A discontinuous Galerkin spectral element method for a nonconservative compressible multicomponent flow model

TL;DR

This paper develops a high-order, stable discontinuous Galerkin spectral element method for simulating nonconservative multicomponent compressible flows with curved unstructured meshes, ensuring accuracy, robustness, and entropy stability.

Contribution

It introduces a novel DGSEM discretization for multicomponent flows, including a root-free HLLC solver and stability proofs, extending previous frameworks to complex geometries.

Findings

The scheme is high-order accurate and free-stream preserving.

It is robust and entropy stable across material interfaces.

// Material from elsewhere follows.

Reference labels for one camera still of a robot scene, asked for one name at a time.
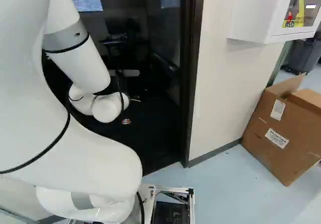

Numerical experiments confirm the scheme's effectiveness in 1D and 2D.

Abstract

In this work, we propose an accurate, robust, and stable discretization of the gamma-based compressible multicomponent model by Shyue [J. Comput. Phys., 142 (1998), 208-242] where each component follows a stiffened gas equation of state (EOS). We here extend the framework proposed in Renac [J. Comput. Phys. 382 (2019), 1-26] and Coquel et al. [J. Comput. Phys. 431 (2021) 110135] for the discretization of hyperbolic systems, with both fluxes and nonconservative products, to unstructured meshes with curved elements in multiple space dimensions. The framework relies on the discontinuous Galerkin spectral element method (DGSEM) using collocation of quadrature and interpolation points. We modify the integrals over discretization elements where we replace the physical fluxes and nonconservative products by two-point numerical fluctuations. The contributions of this work are threefold. First, we analyze the semi-discrete DGSEM discretization and prove that the scheme is high-order accurate, free-stream preserving, and entropy stable when excluding material interfaces. Second, we design a three-point scheme with a HLLC solver that does not require a root-finding algorithm for approximating the nonconservative products. The scheme is proved to be robust and entropy stable for convex entropies, preserves uniform states across material interfaces, satisfies a discrete minimum principle on the specific entropy and maximum principles on the EOS parameters. Third, the HLLC solver is applied at interfaces in the DGSEM scheme, while we consider two kinds of fluctuations in the integrals over discretization elements: material interface preserving and entropy conservative. Time integration is performed using SSP Runge-Kutta schemes. The high-order accuracy, nonlinear stability, and robustness of the present scheme are assessed through several numerical experiments in one and two space dimensions.